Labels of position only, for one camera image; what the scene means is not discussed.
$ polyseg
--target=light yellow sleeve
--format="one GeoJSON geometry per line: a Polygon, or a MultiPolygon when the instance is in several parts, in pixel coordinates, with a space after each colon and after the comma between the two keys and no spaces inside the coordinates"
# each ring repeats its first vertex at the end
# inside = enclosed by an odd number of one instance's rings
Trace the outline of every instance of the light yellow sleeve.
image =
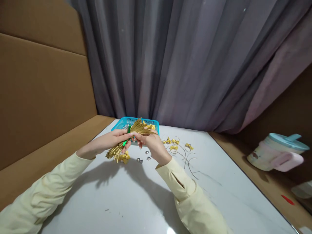
{"type": "Polygon", "coordinates": [[[156,171],[174,194],[179,217],[190,233],[232,233],[220,211],[174,159],[156,171]]]}
{"type": "Polygon", "coordinates": [[[68,157],[0,213],[0,233],[38,233],[43,221],[64,200],[73,182],[93,160],[68,157]]]}

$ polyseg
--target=table
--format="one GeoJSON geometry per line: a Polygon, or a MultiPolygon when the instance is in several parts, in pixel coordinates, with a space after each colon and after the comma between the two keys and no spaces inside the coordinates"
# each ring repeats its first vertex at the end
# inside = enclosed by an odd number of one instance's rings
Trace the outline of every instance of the table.
{"type": "MultiPolygon", "coordinates": [[[[97,137],[109,132],[114,120],[97,137]]],[[[189,143],[187,174],[203,188],[234,233],[297,233],[250,179],[207,133],[160,126],[160,137],[189,143]]],[[[155,171],[157,163],[143,147],[131,146],[127,165],[98,155],[74,183],[64,203],[44,223],[51,233],[188,233],[175,209],[173,195],[155,171]]],[[[181,147],[178,151],[184,154],[181,147]]],[[[184,166],[181,155],[173,155],[184,166]]]]}

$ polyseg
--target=blue plastic basket
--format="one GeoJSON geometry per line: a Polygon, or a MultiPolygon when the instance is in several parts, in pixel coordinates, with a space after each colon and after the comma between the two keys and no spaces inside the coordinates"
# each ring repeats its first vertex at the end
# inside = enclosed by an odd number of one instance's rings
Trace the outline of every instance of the blue plastic basket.
{"type": "MultiPolygon", "coordinates": [[[[115,130],[115,129],[122,129],[126,124],[131,124],[133,125],[134,122],[137,120],[138,118],[133,118],[133,117],[122,117],[118,123],[111,129],[111,131],[115,130]]],[[[156,131],[158,132],[159,135],[159,123],[157,120],[149,120],[149,119],[142,119],[142,121],[145,121],[146,124],[153,124],[155,125],[156,131]]]]}

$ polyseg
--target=person's left hand
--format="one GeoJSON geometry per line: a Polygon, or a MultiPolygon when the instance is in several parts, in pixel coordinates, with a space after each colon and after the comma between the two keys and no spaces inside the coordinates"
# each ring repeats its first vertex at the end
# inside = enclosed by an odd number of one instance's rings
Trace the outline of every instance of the person's left hand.
{"type": "MultiPolygon", "coordinates": [[[[127,133],[125,129],[115,129],[109,133],[100,136],[93,141],[83,146],[76,152],[77,156],[84,159],[92,159],[97,154],[102,153],[104,150],[108,150],[118,143],[125,141],[133,136],[133,133],[127,133]]],[[[124,153],[131,145],[131,141],[123,147],[122,153],[124,153]]]]}

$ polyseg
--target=light blue lid
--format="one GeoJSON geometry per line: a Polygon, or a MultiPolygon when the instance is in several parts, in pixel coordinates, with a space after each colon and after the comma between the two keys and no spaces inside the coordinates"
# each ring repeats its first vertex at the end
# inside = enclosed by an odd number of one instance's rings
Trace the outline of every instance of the light blue lid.
{"type": "Polygon", "coordinates": [[[297,141],[301,136],[299,134],[293,134],[291,136],[283,136],[280,134],[276,133],[270,133],[269,138],[281,145],[284,145],[288,148],[293,148],[295,150],[300,150],[300,151],[306,151],[309,150],[310,147],[308,147],[306,144],[297,141]]]}

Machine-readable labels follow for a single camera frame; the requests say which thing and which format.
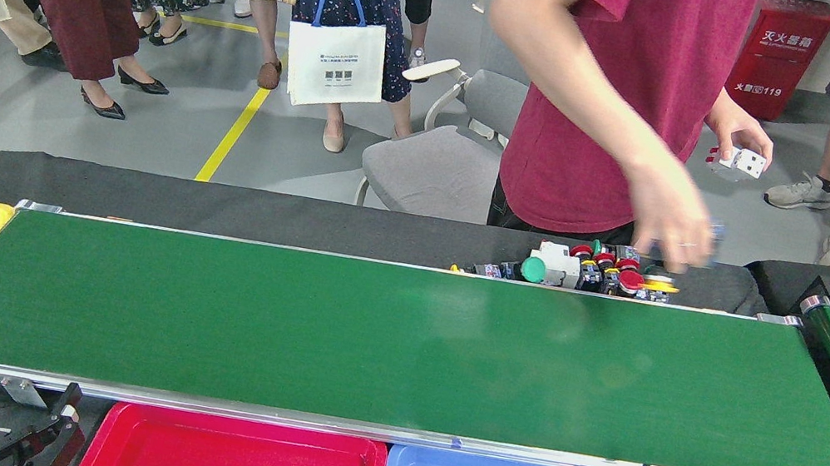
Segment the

◆ Directions: Once the pictures are set aside, restate the remaining data above exactly.

◆ Task output:
Labels of position only, for one camera image; what the scene means is not discussed.
$ polyseg
--target=light yellow sleeve
--format="one GeoJSON geometry per line: a Polygon, or a MultiPolygon when the instance is in several parts, in pixel coordinates, with a space after each colon and after the comma between the two keys and no spaces inside the coordinates"
# each ring repeats its first vertex at the end
# inside = enclosed by an odd number of one instance's rings
Trace the outline of every instance of the light yellow sleeve.
image =
{"type": "Polygon", "coordinates": [[[156,171],[174,194],[179,217],[190,233],[232,233],[220,211],[174,159],[156,171]]]}
{"type": "Polygon", "coordinates": [[[68,157],[0,213],[0,233],[38,233],[43,221],[64,200],[73,182],[93,160],[68,157]]]}

$ polyseg
--target=table
--format="one GeoJSON geometry per line: a Polygon, or a MultiPolygon when the instance is in several parts, in pixel coordinates, with a space after each colon and after the comma between the two keys and no spaces inside the coordinates"
# each ring repeats its first vertex at the end
# inside = enclosed by an odd number of one instance's rings
Trace the outline of every instance of the table.
{"type": "MultiPolygon", "coordinates": [[[[97,137],[109,132],[114,120],[97,137]]],[[[189,143],[187,174],[203,188],[234,233],[297,233],[250,179],[207,133],[160,126],[160,137],[189,143]]],[[[155,171],[157,163],[143,147],[131,146],[127,165],[98,155],[74,183],[64,203],[44,223],[51,233],[188,233],[175,209],[173,195],[155,171]]],[[[181,147],[178,151],[184,154],[181,147]]],[[[184,166],[181,155],[173,155],[184,166]]]]}

$ polyseg
--target=blue plastic basket
--format="one GeoJSON geometry per line: a Polygon, or a MultiPolygon when the instance is in several parts, in pixel coordinates, with a space after each colon and after the comma between the two keys and no spaces inside the coordinates"
# each ring repeats its first vertex at the end
# inside = enclosed by an odd number of one instance's rings
Trace the outline of every instance of the blue plastic basket.
{"type": "MultiPolygon", "coordinates": [[[[115,130],[115,129],[122,129],[126,124],[131,124],[133,125],[134,122],[137,120],[138,118],[133,118],[133,117],[122,117],[118,123],[111,129],[111,131],[115,130]]],[[[156,131],[158,132],[159,135],[159,123],[157,120],[149,120],[149,119],[142,119],[142,121],[145,121],[146,124],[153,124],[155,125],[156,131]]]]}

$ polyseg
--target=person's left hand
--format="one GeoJSON geometry per line: a Polygon, or a MultiPolygon when the instance is in several parts, in pixel coordinates, with a space after each colon and after the comma between the two keys and no spaces inside the coordinates"
# each ring repeats its first vertex at the end
# inside = enclosed by an odd number of one instance's rings
Trace the outline of every instance of the person's left hand.
{"type": "MultiPolygon", "coordinates": [[[[127,133],[125,129],[115,129],[109,133],[100,136],[93,141],[83,146],[76,152],[77,156],[84,159],[92,159],[97,154],[102,153],[104,150],[108,150],[118,143],[125,141],[133,136],[133,133],[127,133]]],[[[124,153],[131,145],[131,141],[123,147],[122,153],[124,153]]]]}

$ polyseg
--target=light blue lid
--format="one GeoJSON geometry per line: a Polygon, or a MultiPolygon when the instance is in several parts, in pixel coordinates, with a space after each colon and after the comma between the two keys and no spaces inside the coordinates"
# each ring repeats its first vertex at the end
# inside = enclosed by an odd number of one instance's rings
Trace the outline of every instance of the light blue lid.
{"type": "Polygon", "coordinates": [[[297,141],[301,136],[299,134],[293,134],[291,136],[283,136],[280,134],[276,133],[270,133],[269,138],[281,145],[284,145],[288,148],[293,148],[295,150],[300,150],[300,151],[306,151],[309,150],[310,147],[308,147],[306,144],[297,141]]]}

Machine-readable labels follow for a single camera frame; the requests say which thing and which format.
Segment the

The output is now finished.